Dualisme Dialog Kabur


“Kamu percaya Tuhan gak?”
“Percaya gak percaya. Emang kenapa?”
Dari situlah akhirnya percakapan kami ngebahas seputar eksistensi Tuhan. Selama ini aku emang gak pernah mikirin lebih jauh tentangNya, sejauh aku beragama itu udah cukup buatku.
Darimana dia dapet pemikiran kayak gitu ya? Akhirnya dia nyodorin dua buku filosofi yang sebelumnya aku gak pernah tau. Buku apaan ini?
“Baca aja dulu baru komen”
Genealogi Moral dan Senjakala Berkala dan Anti-Krist dua-duanya milik Nietzsche.
Sebulan…hampir dua bulan…..tiga bulan…..sampe akhirnya sekitar lima bulan aku baru slese baca satu buku (Genealogi Moral). Hanya satu buku! Dan itupun aku masih belum sepenuhnya ngerti. Biasanya aku hanya butuh waktu lebih lama dua hari buat baca buku setebel itu, tapi sekelas novel, lha ini? Its completely new!!!! Bener-bener barang baru buatku.
Sampe akhirnya dia nunjukin aku sebuah halaman dan aku disuruhnya baca terus mikirin kalimat penulis itu. Sinting… jadi ini yang bikin dia mikir sejauh itu?

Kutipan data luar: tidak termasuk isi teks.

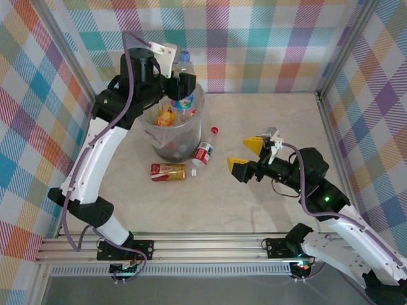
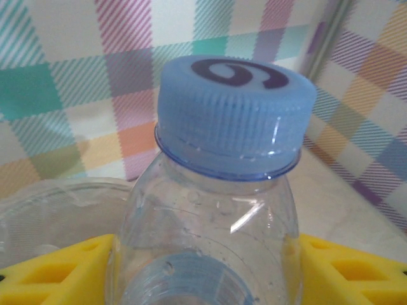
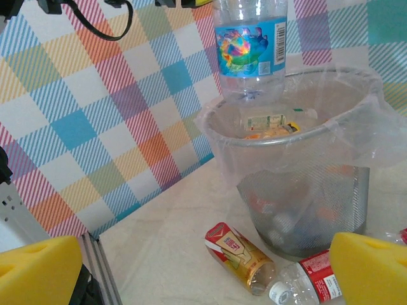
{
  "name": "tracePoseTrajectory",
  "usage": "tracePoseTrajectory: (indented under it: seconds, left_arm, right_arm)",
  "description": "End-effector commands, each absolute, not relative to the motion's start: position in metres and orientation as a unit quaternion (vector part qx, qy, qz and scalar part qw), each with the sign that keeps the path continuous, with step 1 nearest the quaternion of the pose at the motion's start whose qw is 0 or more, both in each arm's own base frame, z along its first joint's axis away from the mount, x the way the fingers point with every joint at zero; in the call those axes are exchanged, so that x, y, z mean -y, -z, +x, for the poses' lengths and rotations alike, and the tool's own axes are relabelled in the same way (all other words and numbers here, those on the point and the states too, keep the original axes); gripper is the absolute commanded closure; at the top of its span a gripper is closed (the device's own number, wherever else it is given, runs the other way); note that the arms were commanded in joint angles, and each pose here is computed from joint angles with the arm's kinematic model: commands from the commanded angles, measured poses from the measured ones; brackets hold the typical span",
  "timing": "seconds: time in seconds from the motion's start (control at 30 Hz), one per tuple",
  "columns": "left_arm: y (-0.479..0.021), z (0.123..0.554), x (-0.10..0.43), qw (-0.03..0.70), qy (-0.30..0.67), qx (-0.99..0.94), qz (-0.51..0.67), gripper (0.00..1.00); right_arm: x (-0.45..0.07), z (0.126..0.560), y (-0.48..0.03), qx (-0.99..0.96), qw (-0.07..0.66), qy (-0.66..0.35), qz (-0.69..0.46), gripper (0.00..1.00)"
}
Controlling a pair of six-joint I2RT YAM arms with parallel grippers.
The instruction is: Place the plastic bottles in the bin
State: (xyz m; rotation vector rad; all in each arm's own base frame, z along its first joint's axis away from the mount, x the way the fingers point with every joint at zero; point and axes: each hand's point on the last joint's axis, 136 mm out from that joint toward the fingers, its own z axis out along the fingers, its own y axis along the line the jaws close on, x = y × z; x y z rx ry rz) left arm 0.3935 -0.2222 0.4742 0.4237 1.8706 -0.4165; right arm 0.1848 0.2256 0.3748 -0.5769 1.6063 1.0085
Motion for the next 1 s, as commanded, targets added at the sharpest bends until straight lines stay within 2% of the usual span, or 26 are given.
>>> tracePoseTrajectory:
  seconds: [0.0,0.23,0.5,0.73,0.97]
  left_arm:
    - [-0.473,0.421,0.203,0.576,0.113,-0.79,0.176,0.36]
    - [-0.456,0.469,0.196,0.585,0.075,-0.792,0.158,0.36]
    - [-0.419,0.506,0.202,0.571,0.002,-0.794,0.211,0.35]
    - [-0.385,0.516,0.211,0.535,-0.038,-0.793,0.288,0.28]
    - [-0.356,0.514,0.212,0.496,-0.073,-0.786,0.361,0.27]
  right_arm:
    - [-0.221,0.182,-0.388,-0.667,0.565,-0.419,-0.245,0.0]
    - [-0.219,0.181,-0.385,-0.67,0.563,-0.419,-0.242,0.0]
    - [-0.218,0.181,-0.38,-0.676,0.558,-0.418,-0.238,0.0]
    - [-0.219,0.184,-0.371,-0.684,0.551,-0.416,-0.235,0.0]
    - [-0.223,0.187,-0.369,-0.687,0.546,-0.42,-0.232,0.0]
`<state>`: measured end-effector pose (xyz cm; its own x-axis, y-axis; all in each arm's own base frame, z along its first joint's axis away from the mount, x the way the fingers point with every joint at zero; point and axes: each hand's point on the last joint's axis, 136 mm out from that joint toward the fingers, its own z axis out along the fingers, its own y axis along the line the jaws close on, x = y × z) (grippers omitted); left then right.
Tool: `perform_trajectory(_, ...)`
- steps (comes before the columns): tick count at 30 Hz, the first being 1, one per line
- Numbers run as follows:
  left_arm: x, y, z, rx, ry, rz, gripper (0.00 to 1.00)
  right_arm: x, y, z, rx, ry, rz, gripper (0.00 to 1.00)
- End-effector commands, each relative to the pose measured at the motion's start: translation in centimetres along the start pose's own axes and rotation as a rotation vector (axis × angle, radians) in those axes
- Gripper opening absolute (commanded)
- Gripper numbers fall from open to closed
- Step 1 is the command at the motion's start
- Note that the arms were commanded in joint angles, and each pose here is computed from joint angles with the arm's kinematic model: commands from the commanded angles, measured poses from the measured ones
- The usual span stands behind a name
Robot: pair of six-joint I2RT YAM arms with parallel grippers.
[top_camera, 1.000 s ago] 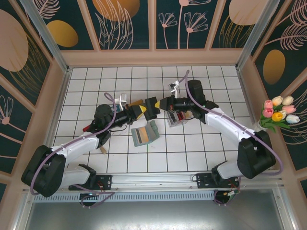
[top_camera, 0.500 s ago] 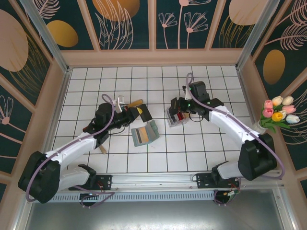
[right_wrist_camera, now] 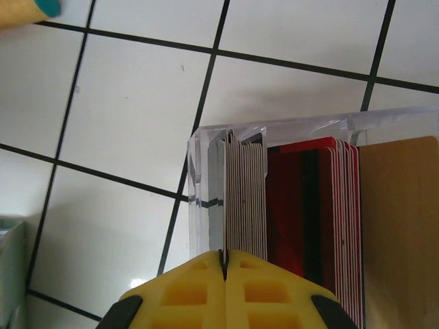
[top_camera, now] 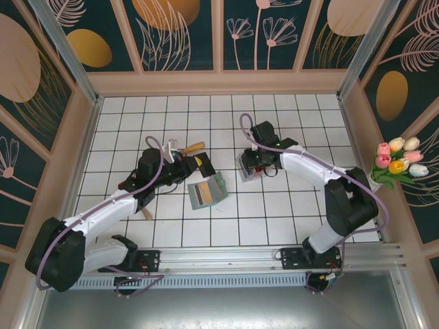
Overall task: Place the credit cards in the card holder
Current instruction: Place the credit card in the storage box.
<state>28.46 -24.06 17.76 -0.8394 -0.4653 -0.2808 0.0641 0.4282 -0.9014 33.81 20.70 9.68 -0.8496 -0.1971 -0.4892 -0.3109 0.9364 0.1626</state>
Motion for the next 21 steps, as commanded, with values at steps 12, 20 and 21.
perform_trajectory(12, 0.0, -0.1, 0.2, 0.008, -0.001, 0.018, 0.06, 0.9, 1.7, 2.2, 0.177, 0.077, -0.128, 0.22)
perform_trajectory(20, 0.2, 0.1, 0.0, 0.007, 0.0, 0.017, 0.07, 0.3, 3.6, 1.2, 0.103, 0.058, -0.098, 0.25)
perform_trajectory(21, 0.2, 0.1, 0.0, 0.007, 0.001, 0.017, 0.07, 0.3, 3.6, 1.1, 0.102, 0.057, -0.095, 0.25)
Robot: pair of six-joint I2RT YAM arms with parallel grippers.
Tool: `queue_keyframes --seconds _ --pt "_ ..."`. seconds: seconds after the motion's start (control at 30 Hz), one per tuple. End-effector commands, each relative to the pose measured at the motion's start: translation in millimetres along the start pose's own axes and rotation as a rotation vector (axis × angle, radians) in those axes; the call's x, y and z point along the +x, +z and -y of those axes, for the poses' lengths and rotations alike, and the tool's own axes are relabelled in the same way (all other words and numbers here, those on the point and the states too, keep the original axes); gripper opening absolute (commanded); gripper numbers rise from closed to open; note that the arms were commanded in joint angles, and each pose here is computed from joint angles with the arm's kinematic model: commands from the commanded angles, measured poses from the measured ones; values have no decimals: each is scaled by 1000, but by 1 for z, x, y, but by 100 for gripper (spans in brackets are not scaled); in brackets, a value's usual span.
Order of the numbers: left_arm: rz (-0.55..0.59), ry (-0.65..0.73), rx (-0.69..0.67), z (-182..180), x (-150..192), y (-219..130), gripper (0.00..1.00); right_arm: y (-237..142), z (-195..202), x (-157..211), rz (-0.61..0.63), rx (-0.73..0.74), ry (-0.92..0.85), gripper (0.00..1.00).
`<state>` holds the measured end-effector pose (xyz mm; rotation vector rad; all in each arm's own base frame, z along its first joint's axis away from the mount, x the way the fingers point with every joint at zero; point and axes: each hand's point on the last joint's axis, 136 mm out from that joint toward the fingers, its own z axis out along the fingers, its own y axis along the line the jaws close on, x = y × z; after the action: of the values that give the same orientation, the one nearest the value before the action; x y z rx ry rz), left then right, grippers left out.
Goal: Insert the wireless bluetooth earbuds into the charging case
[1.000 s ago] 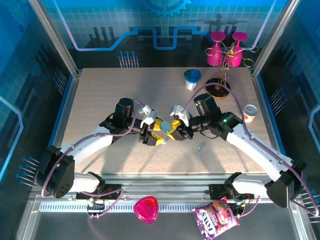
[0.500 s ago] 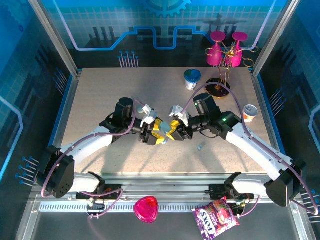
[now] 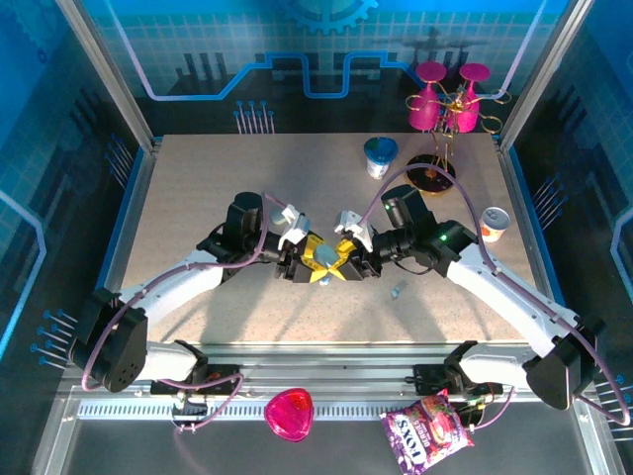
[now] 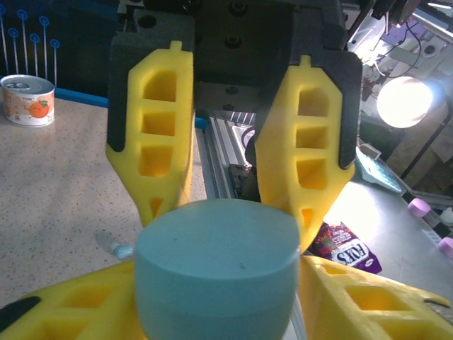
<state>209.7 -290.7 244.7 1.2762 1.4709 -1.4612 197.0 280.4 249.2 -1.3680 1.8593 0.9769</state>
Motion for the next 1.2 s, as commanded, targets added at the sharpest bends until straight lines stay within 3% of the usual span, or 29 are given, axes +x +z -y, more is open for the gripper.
queue_keyframes --seconds 0.0,0.3,0.57,1.17 --pt "15 47 33 9 -14 0 46 4 -3 4 -16 -15 -8 34" --pt "15 55 36 9 -15 0 30 3 0 5 -25 5 -10 36" --pt "28 109 1 4 -14 0 29 -11 11 -7 54 96 -15 70" --pt "17 209 0 6 -4 0 30 -48 51 -22 227 277 125 71"
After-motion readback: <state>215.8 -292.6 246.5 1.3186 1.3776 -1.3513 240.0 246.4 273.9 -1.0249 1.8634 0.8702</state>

Beberapa bulan berikutnya aku coba baca satunya lagi (Senjakala Berhala dan Anti-Krist) yang merupakan buku dengan penulis yang sama, pemikiran yang sama pula. Dengan sedikit gambaran sebelumnya, aku sudah mulai mengerti kemana arah pemikirannya, menyangkal Tuhan! Become an atheis!
Buku ini dahulu sempet kena cekal pas zaman orba karena temasuk buku kiri, padahal menurutku entah itu buku kiri atau kanan, toh semua terserah yang baca. Ya gak? Mo ngikutin pemikirannya ato gak kan urusan pribadi masing2. Kenapa orang lain harus repot?
Sama seperti buku sebelumnya, aku menghabis kan waktu hampir empat bulan untuk menyelesaikannya, bukan untuk mengerti sepenuhnya. Bahkan sampai detik ini pun aku masih belum begitu ngerti sama bunga otaknya. Aku hanya merabanya secara kasar.
Berawal dari dua buku itu, akhirnya aku pun sering menengok buku-buku serupa (Birth of Tragedy, Foucoult, Machiavelly ato gak taulah lupa). Entah itu hanya sekelumit biografinya ato tulisannya.
Meskipun pada saat melahirkan pemikiran itu Nietz belum “sakit” bisa jadi Tuhan menjawab segala penyangkalannya dengan membuatnya “sakit” dan mati dalam kondisi yang mengenaskan. Mati dalam kegilaan. Only God knows why?
“Darimana kita bisa tau apa yg dibilang Nietz itu benar?”
“Tuhan telah mati?”
“Iya!”
“Manusia adalah kesalahan Tuhan ato Tuhan adalah kesalahan manusia?”
“Tp dia kan udah mati? Gak bisa konfirmasi lagi apa dia ketemu Tuhan dan bilang kalo pemikirannya salah, juga gak bisa bilang kalo ternyata dia gak ketemu Tuhan terus mo bilang kalo dia benar?”
“Ecce Homo” (=lihatlah dia)
“Lha terus?”
“Atheis”
“Oh…”
Bagi Nietzche, Tuhan telah mati. Tapi bagi Tuhan, Nietzche telah mati. Lucunya, gimana bisa seseorang bisa mengikuti pemikiran Nietz yang notabene adalah seorang yang “sakit”. Jelas gak heran kalau punya pemikiran diluar batas kemampuan pikir manusia pada umumnya. Karena jangkau otaknya tak lagi berpijak pada kerasionalan. Apa sepicik itu manusia melampiaskan kekecewaannya dengan mengkambing hitamkan sebuah “keyakinan”?
Tapi Nietz tetaplah Nietz yg tetep abadi dgn konsep nihilisme-nya....two tumbs up!